A typical silicone rubber keypad involves designing angled webbing around a switch center known as a flex wall. When the switch is pressed, the flex wall deforms and produces a tactile response. When fully pressed, the flex wall depresses the rear center of the key into the contact.
There are typically two methods of making contact with the switch itself: domes or conductive carbon pills. Conductive carbon pills are typically manufactureed from a silicone conductive material that contains carbon. Conductive pills are attached to the plunger of a keypad for closing the circuit on a printed circuit board trace. Before the silicone key is pressed, the trace located on the pad is in its open position. When the silicone rubber key is pressed, the carbon makes contact with the traces located on the pad creating a closed position allowing electricity to flow through the carbon to the traces.
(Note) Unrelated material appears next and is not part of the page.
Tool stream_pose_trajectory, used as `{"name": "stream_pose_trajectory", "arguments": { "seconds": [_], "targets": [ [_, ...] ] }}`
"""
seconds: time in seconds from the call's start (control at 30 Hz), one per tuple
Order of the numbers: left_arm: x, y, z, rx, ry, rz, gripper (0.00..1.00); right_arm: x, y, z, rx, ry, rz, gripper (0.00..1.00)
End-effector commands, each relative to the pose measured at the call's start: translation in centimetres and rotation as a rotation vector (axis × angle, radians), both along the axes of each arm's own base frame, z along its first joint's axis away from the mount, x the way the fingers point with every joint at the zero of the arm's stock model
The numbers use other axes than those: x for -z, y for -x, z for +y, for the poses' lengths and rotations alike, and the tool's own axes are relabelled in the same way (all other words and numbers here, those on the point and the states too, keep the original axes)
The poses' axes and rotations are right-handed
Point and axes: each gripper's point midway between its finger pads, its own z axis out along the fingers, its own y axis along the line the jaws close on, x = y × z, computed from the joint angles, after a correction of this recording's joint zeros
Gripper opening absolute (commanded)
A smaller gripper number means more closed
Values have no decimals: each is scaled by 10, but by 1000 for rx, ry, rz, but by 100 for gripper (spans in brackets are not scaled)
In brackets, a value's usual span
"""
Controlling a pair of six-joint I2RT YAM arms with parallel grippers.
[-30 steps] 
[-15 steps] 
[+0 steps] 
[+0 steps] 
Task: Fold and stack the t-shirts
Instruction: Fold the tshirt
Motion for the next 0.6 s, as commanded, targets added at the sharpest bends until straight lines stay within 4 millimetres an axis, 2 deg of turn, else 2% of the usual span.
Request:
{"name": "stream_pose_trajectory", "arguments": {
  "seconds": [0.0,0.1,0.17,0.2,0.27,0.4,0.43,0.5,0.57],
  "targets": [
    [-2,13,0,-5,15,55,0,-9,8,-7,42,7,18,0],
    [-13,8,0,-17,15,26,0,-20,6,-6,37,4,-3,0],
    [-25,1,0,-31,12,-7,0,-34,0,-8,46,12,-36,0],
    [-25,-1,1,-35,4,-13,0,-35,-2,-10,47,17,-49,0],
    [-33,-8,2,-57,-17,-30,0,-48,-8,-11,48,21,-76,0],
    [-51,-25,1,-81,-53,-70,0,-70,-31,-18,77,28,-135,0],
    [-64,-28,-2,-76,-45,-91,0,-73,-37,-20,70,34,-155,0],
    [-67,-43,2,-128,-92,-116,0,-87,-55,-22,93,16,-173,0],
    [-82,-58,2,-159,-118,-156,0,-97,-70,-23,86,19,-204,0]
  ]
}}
Carbon impregnated silicone, also known as conductive carbon pills, make contact with a PCB on the bottom of the key. Contact pills are usually silicone based and are permanently modeled to the silicone base material. Conductive pills may be round, oval, or rectangular in shape. It is fairly common to find carbon pills available from 2.0mm to 8.0mm in diameter, though round and oval pills are normally available from 1.5mm to 10mm in diameter. Multiple carbon pills can even be designed into the part to ensure good contact is made. Other types of conductive contacts are gold plated and screen printed contacts.